Volviendo a la llamativa distancia que separa los dos libros publicados hasta el momento por Juan Soto Ivars, podemos decir que allí donde La conjetura de Perelmán apostaba por la narración pura, por el ritmo trepidante, por la primacía del argumento sobre los personajes y del compulsivo pasar páginas en busca de la sorpresa final sobre la lectura pausada y reflexiva, Siberia nos propone un texto que se complace en la digresión, en la exploración atenta de la subjetividad, en la meditación sobre las complejas relaciones entre vida y escritura y, por encima de todo, en la lenta construcción de un personaje al que apenas le sucede nada narrable, nada al menos que no suceda dentro de los límites de su propia intimidad dañada, pero al que la prosa de Soto Ivars —tensa, arriesgada, pródiga en sorpresas y en hallazgos verbales— nos obliga a acompañar con la respiración sostenida hasta el final de su viaje. Dos modelos —a primera vista— diferentes de literatura que acaso no tienen por qué serlo, y que conviven con igual eficacia en manos de un escritor que, a pesar de su juventud, exhibe ya la mezcla exacta de oficio, de talento y de visión personal que define a esa clase de novelistas a los que realmente vale la pena atender.
* Daniel Sánchez Pardos (Barcelona, 1979) es autor de las novelas El jardín de los curiosos (Bohodón, 2010) y El cuarteto de Whitechapel. Con esta segunda obtuvo el V Premio Tormenta al mejor Autor Revelación.

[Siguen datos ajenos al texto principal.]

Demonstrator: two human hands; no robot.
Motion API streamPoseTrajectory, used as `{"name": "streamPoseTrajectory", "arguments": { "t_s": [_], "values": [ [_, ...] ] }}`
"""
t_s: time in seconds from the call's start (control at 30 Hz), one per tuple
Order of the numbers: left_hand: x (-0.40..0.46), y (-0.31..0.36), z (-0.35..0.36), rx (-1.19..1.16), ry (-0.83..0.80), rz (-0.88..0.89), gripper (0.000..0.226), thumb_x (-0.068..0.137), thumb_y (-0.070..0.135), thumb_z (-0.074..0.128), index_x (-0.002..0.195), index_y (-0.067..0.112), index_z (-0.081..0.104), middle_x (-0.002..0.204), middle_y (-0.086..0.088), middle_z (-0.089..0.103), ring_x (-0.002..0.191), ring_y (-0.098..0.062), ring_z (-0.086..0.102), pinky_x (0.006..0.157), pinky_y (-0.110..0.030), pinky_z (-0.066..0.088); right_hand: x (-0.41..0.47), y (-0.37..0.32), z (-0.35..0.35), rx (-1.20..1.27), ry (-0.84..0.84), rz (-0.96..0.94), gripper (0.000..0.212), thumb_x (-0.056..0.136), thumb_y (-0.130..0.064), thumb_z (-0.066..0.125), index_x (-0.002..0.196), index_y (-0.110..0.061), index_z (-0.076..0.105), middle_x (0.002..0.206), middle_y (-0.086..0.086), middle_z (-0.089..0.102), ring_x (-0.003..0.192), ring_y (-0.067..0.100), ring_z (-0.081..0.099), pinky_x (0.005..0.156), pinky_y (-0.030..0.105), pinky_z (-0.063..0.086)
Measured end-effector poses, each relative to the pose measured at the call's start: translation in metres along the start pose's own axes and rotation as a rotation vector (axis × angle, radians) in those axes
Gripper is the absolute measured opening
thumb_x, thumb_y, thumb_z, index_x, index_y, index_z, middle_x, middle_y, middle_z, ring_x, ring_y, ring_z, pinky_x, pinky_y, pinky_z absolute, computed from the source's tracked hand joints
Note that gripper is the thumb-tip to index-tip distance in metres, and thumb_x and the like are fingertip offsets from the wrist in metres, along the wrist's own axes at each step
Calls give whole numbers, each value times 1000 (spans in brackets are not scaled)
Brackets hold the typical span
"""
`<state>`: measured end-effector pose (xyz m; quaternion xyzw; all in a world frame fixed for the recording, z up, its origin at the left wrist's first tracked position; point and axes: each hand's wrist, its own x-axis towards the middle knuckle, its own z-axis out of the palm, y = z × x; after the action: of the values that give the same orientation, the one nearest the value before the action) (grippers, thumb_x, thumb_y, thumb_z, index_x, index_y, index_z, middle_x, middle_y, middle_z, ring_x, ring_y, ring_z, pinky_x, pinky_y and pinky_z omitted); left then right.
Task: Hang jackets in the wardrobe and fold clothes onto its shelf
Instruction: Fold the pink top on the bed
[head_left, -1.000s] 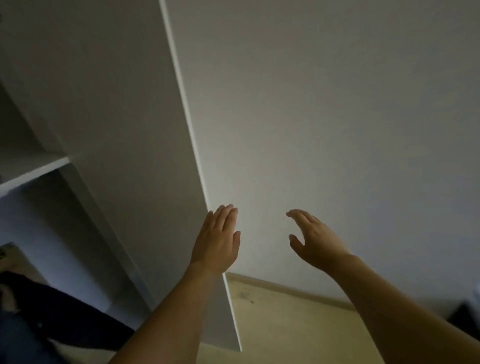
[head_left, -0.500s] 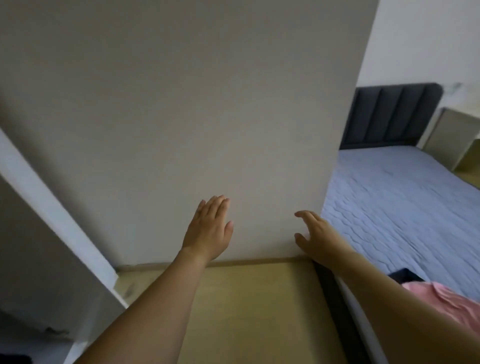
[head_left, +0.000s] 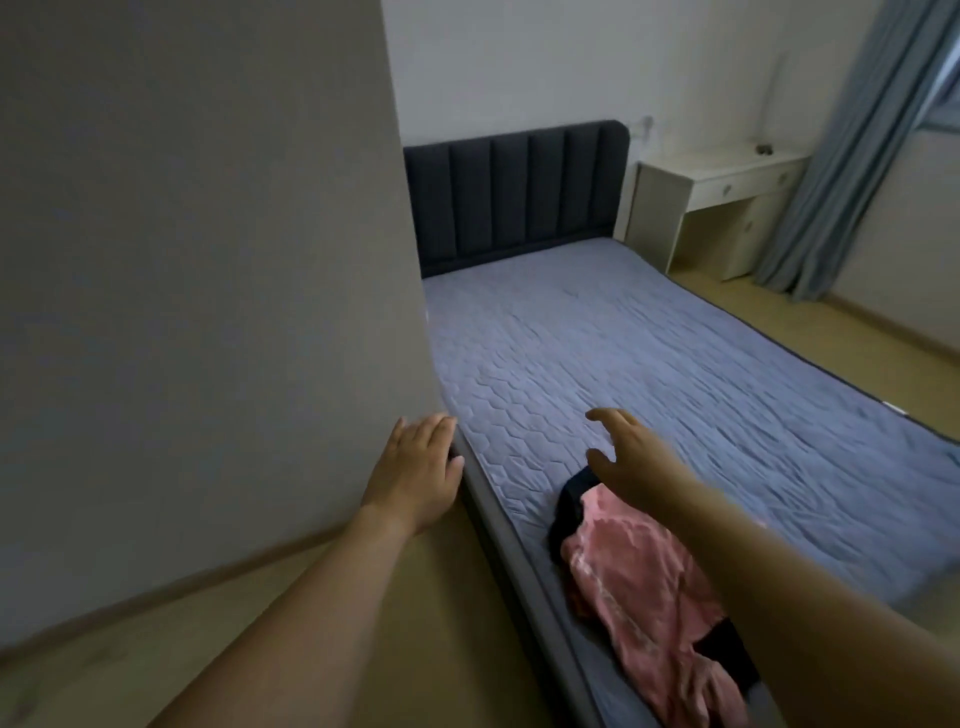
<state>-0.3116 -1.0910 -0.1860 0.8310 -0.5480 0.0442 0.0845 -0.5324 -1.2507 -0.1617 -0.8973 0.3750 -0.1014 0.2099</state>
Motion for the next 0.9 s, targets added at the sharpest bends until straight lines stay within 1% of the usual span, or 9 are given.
{"name": "streamPoseTrajectory", "arguments": {
  "t_s": [0.07,0.2,0.3,0.4,0.53,0.63,0.73,0.8,0.9],
  "values": [
    [27,43,15,-22,18,-44,57,99,36,41,149,12,30,156,-7,31,142,-20,29,120,-39,8,7,58,-19,18,18,19,50,94,-24,55,141,-16,41,146,4,43,126,24,48,101,34,38],
    [54,118,49,-85,-45,-164,54,98,33,45,148,12,34,154,-7,34,141,-21,31,119,-40,14,20,160,-52,32,-39,67,51,95,-24,53,143,-17,38,147,4,40,129,22,45,103,34,38],
    [55,160,75,-110,-122,-207,54,98,31,46,148,13,35,154,-5,33,142,-19,31,119,-41,12,32,213,-69,33,-142,111,52,95,-21,51,144,-16,35,149,5,37,130,24,44,105,38,38],
    [67,187,98,-96,-167,-259,53,98,32,45,147,15,36,154,-4,35,141,-19,32,118,-40,14,54,252,-76,40,-193,104,54,95,-19,51,145,-16,34,151,6,35,131,25,43,105,37,37],
    [105,219,130,-76,-202,-317,50,98,30,45,145,14,38,151,-4,37,138,-20,35,116,-40,17,89,298,-73,42,-228,12,54,93,-21,52,144,-20,34,149,4,37,129,23,45,98,32,38],
    [137,258,153,-116,-214,-388,51,97,28,44,145,13,37,152,-5,36,140,-20,33,116,-38,19,124,335,-80,-9,-273,-61,53,93,-23,52,144,-21,35,149,2,38,127,21,48,94,29,38],
    [165,296,178,-106,-223,-457,51,97,27,44,145,13,37,152,-5,37,139,-21,34,115,-38,23,165,376,-85,-60,-347,-109,54,93,-23,52,144,-20,34,150,3,37,126,24,48,99,33,39],
    [181,318,194,-114,-206,-545,49,96,26,45,143,13,40,150,-5,39,135,-22,38,113,-38,26,191,400,-83,-73,-396,-145,55,93,-24,51,145,-20,33,151,3,36,129,24,45,102,36,38],
    [197,347,224,-95,-227,-634,48,96,28,45,141,13,41,148,-5,41,133,-23,40,112,-37,27,218,432,-67,-85,-489,-237,55,93,-25,51,145,-22,33,150,2,36,129,23,46,103,35,38]
  ]
}}
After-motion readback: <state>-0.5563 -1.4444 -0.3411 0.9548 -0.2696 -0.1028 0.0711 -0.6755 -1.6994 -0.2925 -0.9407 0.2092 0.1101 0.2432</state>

Juan Soto Ivars: "La vida del inédito es muy difícil"
Entrevista de María Dolores García Pastor
–Estoy convencida de que, a partir de ahora, para sus lectores Siberia dejará de ser un lugar para convertirse en algo más pero, ¿qué es exactamente? ¿Un estado de ánimo? ¿La historia de un exilio autoimpuesto? ¿La crónica de una depresión?
Siberia era sinónimo de destierro en la Unión Soviética. Resulta que la cárcel puede ser un lugar sin muros, una extensión demasiado amplia como para pensar en escapar, una anulación del deseo de huida. Las encerronas en la vida son así, desde una depresión misteriosa al sentimiento de culpa más concreto y justificado significan un encierro en el todo, una reclusión en el espacio infinito que es la capacidad de elegir cuando la iniciativa y el empuje faltan. Quien se siente encerrado en Madrid con toda la vida por delante y en pleno siglo XXI está en una Siberia invisible. Puede echar a caminar hacia la salvación pero algo se lo impide. Esta es la Siberia que quise cristalizar.